Blackwell Designs Award-Winning Golf Center for Razorbacks
FAYETTEVILLE, Ark. — UA School of Architecture professor Marlon Blackwell has designed an award-winning practice facility for the Razorback golf team. His Fred and Mary Smith Razorback Golf Center, located in Johnson, Ark., has won an Honor Award from the Gulf States Regional division of the American Institute of Architects. The award is one of three chosen from a five-state area.
Jurors praised Blackwell’s design as “very compelling” and stated it was “a great place to play golf.”
The UA Razorback and Ladyback golf teams and members of the adjacent Blessings golf club will share the practice facility and golf course. Blackwell also designed the golf clubhouse, which is aligned with the practice facility to create a threshold that opens onto the Clear Creek valley golf course.
A metal farm shed, gilded by the rays of the setting sun on Blackwell’s first visit to the site, inspired the design.
“The shed has since been razed, but its qualities, I hope, are found again in its reincarnation,” Blackwell noted in a new monograph on his work, “An Architecture of the Ozarks.”
A base of mauve-streaked native stone and a copper carapace that has oxidized to a purple-brown patina enriches the building’s simple bar form.
“Most university practice facilities are very Spartan,” Blackwell said with a shrug. “We took the conventional metal building type and gave it nice detailing.”
A series of practice bays and a team meeting room with floor-to-ceiling glazing open the east side of the center to views of the verdant golf course, while offices on the west side present a more private face to nearby Highway 112. Blackwell specified double-wall construction on the western façade so that the copper skin could extend beyond the stone base.
“It’s a very simple detail but it makes all the difference,” he said. “The copper seems to float above the stone.”
Though he’s not a golfer, Blackwell says the precise moves required by the game inspired the meticulous detailing of the building. For example, construction workers used a laser to line up the ribs of the copper walls and roof.

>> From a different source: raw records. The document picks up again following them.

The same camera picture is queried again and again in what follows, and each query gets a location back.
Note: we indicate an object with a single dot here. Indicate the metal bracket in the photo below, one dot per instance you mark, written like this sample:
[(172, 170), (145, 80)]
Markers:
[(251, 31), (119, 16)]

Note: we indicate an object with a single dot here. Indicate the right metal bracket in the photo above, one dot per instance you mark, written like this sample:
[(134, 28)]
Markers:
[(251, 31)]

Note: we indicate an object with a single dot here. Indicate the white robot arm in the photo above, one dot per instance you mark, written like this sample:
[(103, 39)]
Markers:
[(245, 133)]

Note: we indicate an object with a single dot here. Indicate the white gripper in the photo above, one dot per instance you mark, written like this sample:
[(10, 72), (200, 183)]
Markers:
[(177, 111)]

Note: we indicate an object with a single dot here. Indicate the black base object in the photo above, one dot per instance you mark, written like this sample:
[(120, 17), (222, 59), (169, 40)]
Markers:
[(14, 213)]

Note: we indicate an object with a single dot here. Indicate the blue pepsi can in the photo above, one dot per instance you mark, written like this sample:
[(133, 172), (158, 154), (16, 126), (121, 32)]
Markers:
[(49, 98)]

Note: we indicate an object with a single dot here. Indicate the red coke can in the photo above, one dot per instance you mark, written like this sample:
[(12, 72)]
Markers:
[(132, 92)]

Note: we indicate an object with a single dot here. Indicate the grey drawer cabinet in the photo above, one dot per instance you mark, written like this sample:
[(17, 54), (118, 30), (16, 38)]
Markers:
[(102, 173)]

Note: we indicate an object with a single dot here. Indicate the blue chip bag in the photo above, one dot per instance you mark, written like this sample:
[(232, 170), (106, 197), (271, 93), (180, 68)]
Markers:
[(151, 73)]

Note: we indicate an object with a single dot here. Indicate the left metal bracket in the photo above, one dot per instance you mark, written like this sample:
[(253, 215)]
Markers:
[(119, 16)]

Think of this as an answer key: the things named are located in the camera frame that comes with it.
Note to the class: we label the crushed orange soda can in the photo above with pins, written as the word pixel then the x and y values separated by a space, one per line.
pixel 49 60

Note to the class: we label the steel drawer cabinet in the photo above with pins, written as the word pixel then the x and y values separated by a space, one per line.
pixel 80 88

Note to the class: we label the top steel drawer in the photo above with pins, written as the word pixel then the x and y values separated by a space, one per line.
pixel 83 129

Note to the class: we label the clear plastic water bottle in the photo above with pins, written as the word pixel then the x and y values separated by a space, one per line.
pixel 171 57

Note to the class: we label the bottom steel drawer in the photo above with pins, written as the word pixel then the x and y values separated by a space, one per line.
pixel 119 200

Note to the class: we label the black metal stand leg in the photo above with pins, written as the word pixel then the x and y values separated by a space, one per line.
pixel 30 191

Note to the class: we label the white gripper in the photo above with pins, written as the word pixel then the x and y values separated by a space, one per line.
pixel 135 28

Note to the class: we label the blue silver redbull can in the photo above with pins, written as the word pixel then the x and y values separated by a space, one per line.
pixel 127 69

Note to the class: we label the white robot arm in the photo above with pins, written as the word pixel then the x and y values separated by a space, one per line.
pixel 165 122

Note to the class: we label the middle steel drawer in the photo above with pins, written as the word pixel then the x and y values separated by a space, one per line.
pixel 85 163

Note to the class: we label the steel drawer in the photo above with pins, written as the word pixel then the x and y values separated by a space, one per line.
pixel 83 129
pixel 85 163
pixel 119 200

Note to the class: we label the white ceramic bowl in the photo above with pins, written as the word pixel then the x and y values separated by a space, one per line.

On a recent tour of the practice facility and golf clubhouse, the latter currently under construction, Blackwell continued to sweat the details. In a lengthy bilingual transaction with construction workers, he specified the tooling of a caulk joint between the slate treads and cherry risers of the grand stair to the club.
“Every detail counts,” he said.
Blackwell’s nuanced response to the vernacular architecture of the Ozarks has helped him build an international reputation. He has won 19 AIA design awards and the 2002 ar + d international prize, and his work has been extensively documented in publications including Architecture, Arquine, A+U, Detail, Dwell, Southern Living, Architectural Record and Architectural Review. His residential projects are featured in design books including “New Country House,” “Houses of Wood,” “Private Towers,” “House: American Houses for the New Century,” “The New American House 3,” “The New American Cottage,” “40 Under 40” and “The Phaidon Atlas of Contemporary Architecture.”
Blackwell teaches fifth-year design studio, technology, house culture and design detailing at the University of Arkansas School of Architecture.